Thanks for posting this, KLP. Quite an interesting read.

I still remain of the opinion that had INSP never acquired GNET, GNET surely would've lost value along with the rest, but would've survived and not have been creamed as bad as INSP and the rest.

Our culture at GNET was quite different. We weren't wild-eyed fanatics. We were hard-working mules who took great pride in seeing the results of our labors reflected in the quarterly earnings reports.

Of course, my opinion can be a bit biased. As we know, I was laid off by INSP. I was a very respected fixture at GNET. They even had a copy of the WSJ article about me (complete with picture) in their lobby.

At GNET, I was a "potential millionaire" thanks to stock options. When INSP acquired GNET and laid me off with a bunch of other folks, the potential evaporated. And since my options vested annually rather than quarterly like the INSP folks, I didn't share their opportunity to cash them in. In fact, at one point, INSP issued stock options to nearly everyone in the company *but me*. Why? Because I was pretty much the only person at the company whose options weren't underwater. In a fashion, I was punished for being one of the company's oldest employees. Maybe not so much punished as omitted from company-wide reward, solely on the basis that the length of my tenure at the company (meaning my strike price was set before GNET was a twinkle in many eyes) meant I was one of very few (the only person I knew of) who'd been around long enough to have unvested options with a strike price lower than the then-current market price.

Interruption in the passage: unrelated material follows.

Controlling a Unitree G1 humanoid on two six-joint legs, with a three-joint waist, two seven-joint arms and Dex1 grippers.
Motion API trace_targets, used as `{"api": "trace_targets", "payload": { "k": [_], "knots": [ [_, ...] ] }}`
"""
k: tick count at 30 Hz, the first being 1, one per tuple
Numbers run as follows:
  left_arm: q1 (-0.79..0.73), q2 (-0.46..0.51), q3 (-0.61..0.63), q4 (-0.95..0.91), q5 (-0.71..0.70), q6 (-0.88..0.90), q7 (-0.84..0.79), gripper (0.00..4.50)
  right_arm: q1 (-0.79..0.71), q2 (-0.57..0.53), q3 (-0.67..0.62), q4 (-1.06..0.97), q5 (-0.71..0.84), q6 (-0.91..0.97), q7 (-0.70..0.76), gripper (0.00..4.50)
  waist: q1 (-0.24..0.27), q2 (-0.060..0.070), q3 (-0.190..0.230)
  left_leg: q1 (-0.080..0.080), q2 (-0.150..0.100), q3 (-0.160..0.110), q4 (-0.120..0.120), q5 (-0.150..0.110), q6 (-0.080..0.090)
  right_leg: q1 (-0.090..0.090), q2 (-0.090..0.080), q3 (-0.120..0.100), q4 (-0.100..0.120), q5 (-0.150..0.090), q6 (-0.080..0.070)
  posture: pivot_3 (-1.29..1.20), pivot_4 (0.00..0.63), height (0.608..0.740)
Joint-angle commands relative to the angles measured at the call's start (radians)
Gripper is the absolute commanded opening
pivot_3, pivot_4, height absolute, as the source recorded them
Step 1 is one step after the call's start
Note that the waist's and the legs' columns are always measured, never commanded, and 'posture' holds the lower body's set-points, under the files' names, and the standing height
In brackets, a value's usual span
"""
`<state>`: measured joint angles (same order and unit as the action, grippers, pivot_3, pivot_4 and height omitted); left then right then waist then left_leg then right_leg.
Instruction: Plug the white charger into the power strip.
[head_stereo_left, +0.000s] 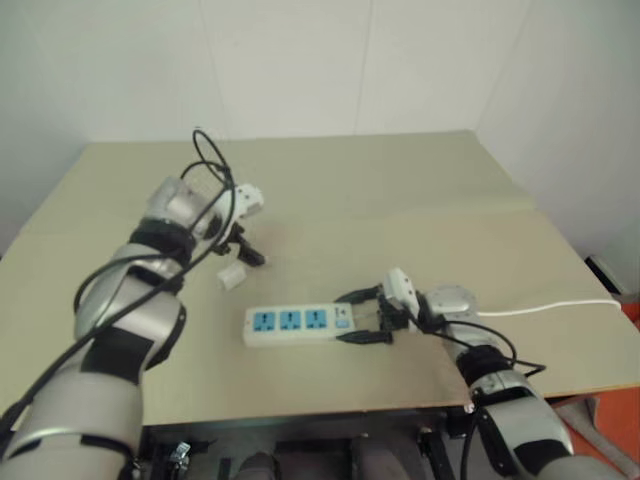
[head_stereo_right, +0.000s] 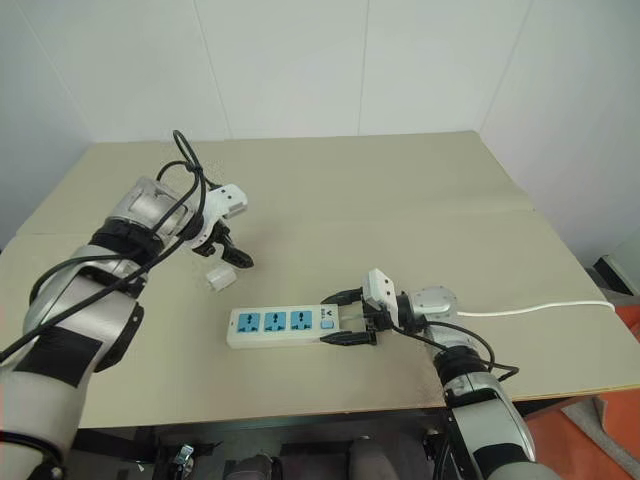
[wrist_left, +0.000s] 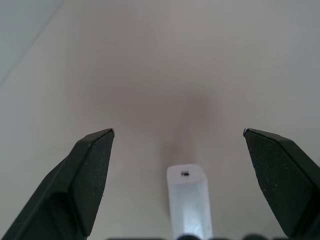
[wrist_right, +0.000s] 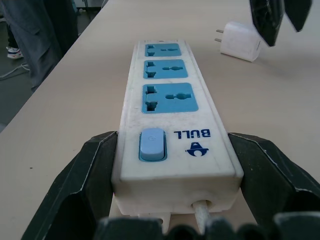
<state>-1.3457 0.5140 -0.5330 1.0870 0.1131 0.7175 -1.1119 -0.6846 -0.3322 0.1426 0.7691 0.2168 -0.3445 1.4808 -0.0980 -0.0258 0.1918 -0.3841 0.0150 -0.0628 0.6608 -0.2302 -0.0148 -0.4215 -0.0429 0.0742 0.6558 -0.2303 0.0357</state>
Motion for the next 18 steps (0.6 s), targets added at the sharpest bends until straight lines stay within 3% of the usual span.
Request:
{"api": "trace_targets", "payload": {
  "k": [1,10,13,18],
  "knots": [
    [-0.033,-0.016,0.011,0.037,0.049,-0.027,-0.004,4.50,0.043,0.007,0.032,0.001,-0.045,0.007,-0.021,3.39,0.000,0.000,0.000,0.000,0.000,0.000,0.000,0.000,0.000,0.000,0.000,0.000,0.000,0.000,0.000,0.00,0.150,0.740],
    [-0.022,-0.055,0.040,0.086,0.101,-0.052,-0.006,4.50,0.040,0.022,0.041,-0.004,-0.054,0.008,-0.052,3.39,-0.005,-0.001,0.000,0.001,0.000,0.000,0.000,0.000,0.000,0.000,0.000,0.000,0.001,0.000,0.001,0.00,0.150,0.740],
    [-0.021,-0.063,0.042,0.093,0.119,-0.046,-0.016,3.94,0.037,0.021,0.043,0.001,-0.057,0.018,-0.053,3.39,-0.005,-0.001,0.000,0.001,0.000,0.000,0.000,0.000,0.000,0.000,0.000,0.000,0.001,0.000,0.001,0.00,0.150,0.740],
    [-0.024,-0.072,0.051,0.101,0.139,-0.044,-0.018,2.32,0.042,0.021,0.043,-0.002,-0.059,0.017,-0.062,3.39,-0.006,-0.001,0.000,0.001,0.000,0.000,0.000,0.000,0.000,0.000,0.000,0.000,0.001,-0.001,0.001,0.00,0.150,0.740]
  ]
}}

Of course, the fact that I wasn't given new options with the rest of the company became moot when I was laid off and all unvested options cancelled.

I have no qualms with the company now known as InfoSpace. I think it's a good company that's honest and focused.

Naveen and company? If you'll pardon the crude colloquialism, paraphrased, if Aunt Jain were in flames in my front yard after I'd finished off a six-pack without heeding nature's call, I'd continue to ignore that call. Or at least not heed it in his general direction.

Very gratifying to read those articles. Along the lines of the gratification I felt in Seattle, having signed the paperwork to acquire Silicon Investor, standing outside having a post-commitment smoke and seeing Jain's pic on the front page of the Seattle Times talking about his losing a $240-some million lawsuit INSP had filed against him. Still have that newspaper, though I have yet to frame it and put it on the wall.